Sidartha, if you haven’t guessed, is our absolute favourite band. I’d been lobbying my mother for months to let me see them the next time they played in the City, but not with a lot of success. My mother said she’d see – which meant I was in with a chance if I handled her right – but Ella wouldn’t even ask her parents because it would upset them and make them worry about her. Mr and Mrs Gerard are actively terrified of young men with black leather and tattoos. They tolerate her love of Sidartha, but warily. You can tell that they see it as the thin end of the wedge; you know, one day Sidartha, the next day hard drugs and all-night parties. My plan was to work on Karen Kapok first, and then worry about how I was going to get Ella to come with me. I believe in dealing with one problem at a time.

“Why doesn’t your mother like me?” I asked Ella as we settled on her floor. (Beds, apparently, are for sleeping, not sitting – Mrs Gerard has a thing about bedspreads as well as insects.)

Ella has a way of just staring at you as though she hasn’t heard the question. It means that she’s thinking of something diplomatic to say.

“My mother likes you,” she mumbled after several seconds. “She thinks you’re very – interesting.”

But I wasn’t going to let Ella slide out of this so easily.
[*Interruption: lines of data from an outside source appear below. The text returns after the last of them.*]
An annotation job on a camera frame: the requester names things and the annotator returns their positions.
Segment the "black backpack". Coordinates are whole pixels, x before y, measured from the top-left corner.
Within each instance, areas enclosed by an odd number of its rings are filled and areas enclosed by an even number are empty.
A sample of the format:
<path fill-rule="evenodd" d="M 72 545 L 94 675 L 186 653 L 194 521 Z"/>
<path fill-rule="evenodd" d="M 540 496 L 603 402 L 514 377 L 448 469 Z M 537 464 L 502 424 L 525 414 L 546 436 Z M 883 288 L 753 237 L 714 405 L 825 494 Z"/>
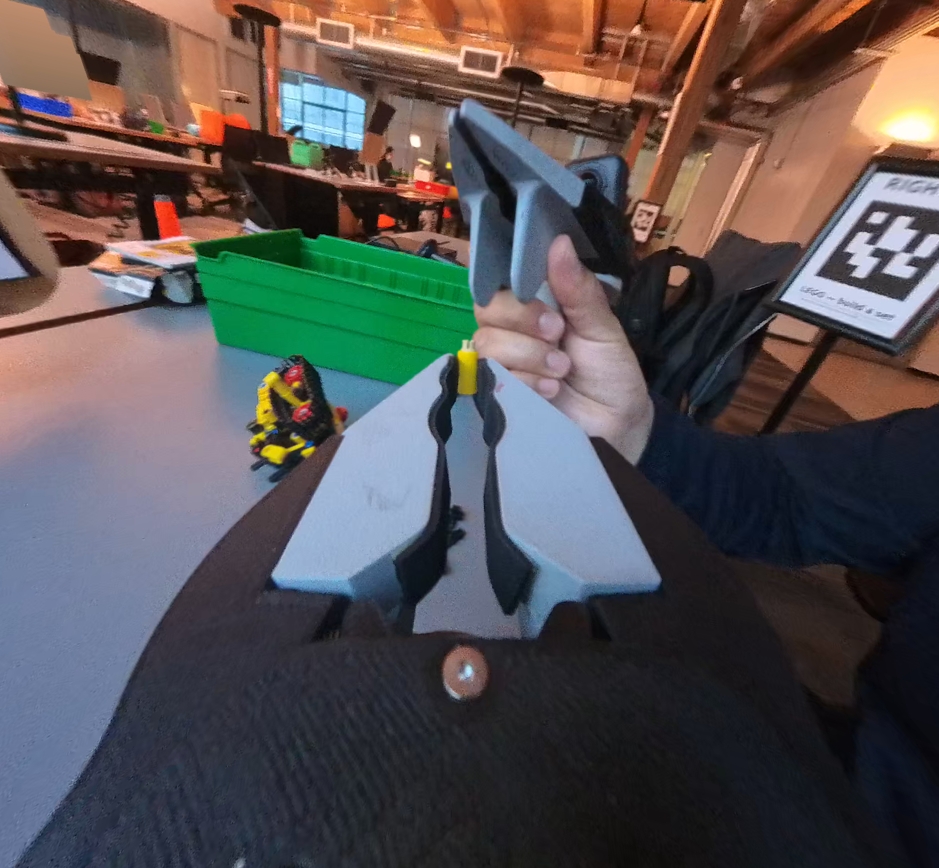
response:
<path fill-rule="evenodd" d="M 730 404 L 775 319 L 774 292 L 803 256 L 724 230 L 702 257 L 672 246 L 637 262 L 615 314 L 652 393 L 699 425 Z"/>

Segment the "small blue bin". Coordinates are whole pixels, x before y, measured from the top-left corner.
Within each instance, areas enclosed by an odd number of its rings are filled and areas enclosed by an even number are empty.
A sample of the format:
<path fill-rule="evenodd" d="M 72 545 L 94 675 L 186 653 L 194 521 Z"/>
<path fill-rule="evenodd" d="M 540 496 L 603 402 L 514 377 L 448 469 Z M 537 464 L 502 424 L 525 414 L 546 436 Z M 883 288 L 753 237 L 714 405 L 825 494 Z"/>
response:
<path fill-rule="evenodd" d="M 18 90 L 17 100 L 19 107 L 25 113 L 41 114 L 65 119 L 70 119 L 74 115 L 73 105 L 69 101 L 63 101 L 58 98 Z"/>

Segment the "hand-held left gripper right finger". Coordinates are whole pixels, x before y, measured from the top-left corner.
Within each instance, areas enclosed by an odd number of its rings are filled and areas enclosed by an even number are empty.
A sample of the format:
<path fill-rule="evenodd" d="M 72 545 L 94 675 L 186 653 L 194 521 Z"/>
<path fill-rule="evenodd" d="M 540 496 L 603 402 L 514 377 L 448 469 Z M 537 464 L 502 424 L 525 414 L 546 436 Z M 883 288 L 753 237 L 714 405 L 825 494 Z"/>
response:
<path fill-rule="evenodd" d="M 534 639 L 559 604 L 651 593 L 661 576 L 587 434 L 499 363 L 482 360 L 487 572 Z"/>

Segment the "long work table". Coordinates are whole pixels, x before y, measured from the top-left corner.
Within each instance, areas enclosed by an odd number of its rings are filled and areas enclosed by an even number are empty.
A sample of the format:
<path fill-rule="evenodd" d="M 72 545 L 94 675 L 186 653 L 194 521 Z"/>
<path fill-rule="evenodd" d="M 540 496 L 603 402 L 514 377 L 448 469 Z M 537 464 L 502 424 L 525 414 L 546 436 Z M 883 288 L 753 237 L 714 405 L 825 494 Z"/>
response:
<path fill-rule="evenodd" d="M 116 193 L 134 198 L 141 237 L 158 238 L 155 200 L 184 198 L 195 175 L 220 178 L 219 166 L 90 134 L 2 123 L 1 164 L 20 190 Z"/>

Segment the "instruction sheet display stand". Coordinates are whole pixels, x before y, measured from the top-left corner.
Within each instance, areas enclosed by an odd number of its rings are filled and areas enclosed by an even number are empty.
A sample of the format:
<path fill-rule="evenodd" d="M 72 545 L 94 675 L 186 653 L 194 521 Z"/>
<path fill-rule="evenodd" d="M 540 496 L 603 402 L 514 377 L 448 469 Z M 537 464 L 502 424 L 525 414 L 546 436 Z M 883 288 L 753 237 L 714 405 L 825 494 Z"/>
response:
<path fill-rule="evenodd" d="M 34 310 L 53 296 L 60 263 L 18 191 L 1 171 L 1 317 Z"/>

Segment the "person's dark clothing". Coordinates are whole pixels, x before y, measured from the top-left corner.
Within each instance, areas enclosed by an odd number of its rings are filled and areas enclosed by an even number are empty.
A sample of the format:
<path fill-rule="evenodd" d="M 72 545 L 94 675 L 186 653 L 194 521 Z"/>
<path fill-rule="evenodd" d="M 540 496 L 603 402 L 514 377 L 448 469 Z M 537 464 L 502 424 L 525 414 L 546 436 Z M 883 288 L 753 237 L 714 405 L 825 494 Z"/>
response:
<path fill-rule="evenodd" d="M 938 865 L 938 568 L 906 577 L 859 679 L 854 782 L 897 856 Z"/>

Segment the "stack of booklets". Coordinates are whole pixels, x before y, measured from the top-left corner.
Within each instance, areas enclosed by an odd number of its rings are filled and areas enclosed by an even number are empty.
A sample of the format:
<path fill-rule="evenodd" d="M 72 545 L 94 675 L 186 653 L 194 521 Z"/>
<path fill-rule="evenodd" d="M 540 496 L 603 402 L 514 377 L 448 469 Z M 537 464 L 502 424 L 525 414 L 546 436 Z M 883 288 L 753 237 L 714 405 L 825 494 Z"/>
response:
<path fill-rule="evenodd" d="M 101 285 L 132 298 L 188 306 L 204 303 L 194 240 L 111 242 L 87 268 Z"/>

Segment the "yellow black lego vehicle model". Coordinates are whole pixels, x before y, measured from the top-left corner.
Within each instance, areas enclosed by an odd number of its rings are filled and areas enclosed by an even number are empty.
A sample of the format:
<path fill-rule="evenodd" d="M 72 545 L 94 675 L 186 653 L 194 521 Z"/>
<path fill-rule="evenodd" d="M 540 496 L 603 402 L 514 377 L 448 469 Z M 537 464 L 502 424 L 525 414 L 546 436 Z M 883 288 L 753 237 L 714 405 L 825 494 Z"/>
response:
<path fill-rule="evenodd" d="M 328 402 L 317 369 L 303 356 L 285 359 L 257 389 L 251 433 L 252 471 L 277 483 L 345 430 L 345 407 Z"/>

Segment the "person's right forearm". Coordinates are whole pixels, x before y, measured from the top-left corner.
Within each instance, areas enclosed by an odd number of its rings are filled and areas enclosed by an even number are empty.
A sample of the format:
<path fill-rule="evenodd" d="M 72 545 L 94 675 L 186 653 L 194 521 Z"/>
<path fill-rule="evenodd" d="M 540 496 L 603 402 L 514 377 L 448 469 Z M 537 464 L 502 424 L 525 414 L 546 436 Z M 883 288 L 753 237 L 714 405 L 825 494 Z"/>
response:
<path fill-rule="evenodd" d="M 653 401 L 640 473 L 728 556 L 886 575 L 937 557 L 938 409 L 737 436 Z"/>

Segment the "green plastic bin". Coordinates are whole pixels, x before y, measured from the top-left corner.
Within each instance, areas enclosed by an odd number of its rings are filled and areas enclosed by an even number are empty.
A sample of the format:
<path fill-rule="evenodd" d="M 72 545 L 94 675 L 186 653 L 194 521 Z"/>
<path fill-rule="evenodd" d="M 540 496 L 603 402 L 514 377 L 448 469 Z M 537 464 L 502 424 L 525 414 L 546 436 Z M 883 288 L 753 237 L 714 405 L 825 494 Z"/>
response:
<path fill-rule="evenodd" d="M 468 269 L 299 229 L 194 243 L 219 344 L 400 385 L 476 329 Z"/>

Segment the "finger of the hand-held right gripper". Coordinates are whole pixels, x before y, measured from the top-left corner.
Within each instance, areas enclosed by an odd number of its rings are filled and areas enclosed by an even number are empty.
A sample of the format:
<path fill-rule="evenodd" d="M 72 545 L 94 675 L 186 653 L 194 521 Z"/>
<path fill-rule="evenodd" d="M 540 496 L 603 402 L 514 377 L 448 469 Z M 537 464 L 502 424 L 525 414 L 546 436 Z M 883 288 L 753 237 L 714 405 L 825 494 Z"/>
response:
<path fill-rule="evenodd" d="M 482 308 L 511 285 L 514 198 L 465 109 L 450 113 L 448 133 L 452 179 L 469 231 L 469 288 L 474 303 Z"/>
<path fill-rule="evenodd" d="M 556 310 L 547 281 L 548 253 L 559 236 L 586 242 L 574 214 L 586 185 L 476 100 L 464 100 L 461 108 L 514 198 L 511 285 L 501 290 L 522 303 L 539 300 Z"/>

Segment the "large paned window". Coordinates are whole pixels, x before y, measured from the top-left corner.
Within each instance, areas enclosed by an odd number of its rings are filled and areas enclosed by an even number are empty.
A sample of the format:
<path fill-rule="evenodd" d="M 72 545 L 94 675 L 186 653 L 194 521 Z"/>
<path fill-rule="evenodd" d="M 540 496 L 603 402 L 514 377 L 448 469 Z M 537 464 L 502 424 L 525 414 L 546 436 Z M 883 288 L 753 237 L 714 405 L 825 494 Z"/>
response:
<path fill-rule="evenodd" d="M 285 132 L 321 145 L 361 150 L 367 108 L 362 97 L 289 69 L 281 72 L 279 95 Z"/>

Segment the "person's right hand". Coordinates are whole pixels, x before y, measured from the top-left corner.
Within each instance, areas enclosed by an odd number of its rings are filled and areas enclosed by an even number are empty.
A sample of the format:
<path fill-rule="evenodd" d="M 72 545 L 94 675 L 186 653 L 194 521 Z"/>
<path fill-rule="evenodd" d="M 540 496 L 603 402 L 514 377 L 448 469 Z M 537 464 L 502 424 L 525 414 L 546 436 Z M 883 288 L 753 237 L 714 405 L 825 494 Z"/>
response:
<path fill-rule="evenodd" d="M 498 362 L 589 436 L 639 463 L 653 424 L 649 390 L 601 283 L 567 236 L 549 248 L 546 281 L 554 308 L 523 303 L 510 290 L 476 307 L 479 358 Z"/>

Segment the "black floor lamp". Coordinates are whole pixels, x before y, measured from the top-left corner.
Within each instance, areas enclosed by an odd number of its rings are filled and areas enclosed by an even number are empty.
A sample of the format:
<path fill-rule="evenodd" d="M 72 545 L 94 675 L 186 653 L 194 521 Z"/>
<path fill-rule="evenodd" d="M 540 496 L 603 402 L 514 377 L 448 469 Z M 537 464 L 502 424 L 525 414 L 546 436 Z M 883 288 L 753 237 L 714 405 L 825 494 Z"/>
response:
<path fill-rule="evenodd" d="M 272 47 L 278 46 L 278 30 L 281 19 L 272 12 L 256 5 L 237 3 L 236 14 L 254 30 L 255 54 L 260 91 L 260 125 L 264 134 L 280 134 L 279 67 L 274 53 L 268 48 L 268 31 L 274 31 Z"/>
<path fill-rule="evenodd" d="M 510 122 L 511 128 L 515 128 L 518 121 L 523 95 L 526 91 L 531 91 L 532 89 L 541 89 L 544 85 L 545 79 L 544 76 L 542 76 L 536 70 L 522 65 L 504 65 L 500 70 L 499 77 L 501 80 L 514 87 L 514 105 Z"/>

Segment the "framed black white tag sign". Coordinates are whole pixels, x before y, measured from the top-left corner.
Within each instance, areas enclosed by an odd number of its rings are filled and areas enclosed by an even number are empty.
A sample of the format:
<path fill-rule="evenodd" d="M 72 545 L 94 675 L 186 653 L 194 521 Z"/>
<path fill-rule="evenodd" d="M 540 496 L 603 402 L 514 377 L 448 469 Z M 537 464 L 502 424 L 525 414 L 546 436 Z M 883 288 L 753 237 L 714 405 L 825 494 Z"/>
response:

I’m like a finely tuned instrument when it comes to reading between the lines – as a great actor should be. I’d heard the pause between “very” and “interesting”. Besides, honesty is important in real friendships.

“And I think Hitler was interesting,” I retorted. “But that doesn’t mean I like him.”

Ella laughed. Sometimes I worry that she may grow up to have a laugh like her mother’s.

“Stop exaggerating, will you? My mother doesn’t think you’re anything like Hitler.”

“But she doesn’t like me,” I persisted. I gave Ella a deep, searching look. The kind of look Hamlet was always giving his mother. “I can tell.”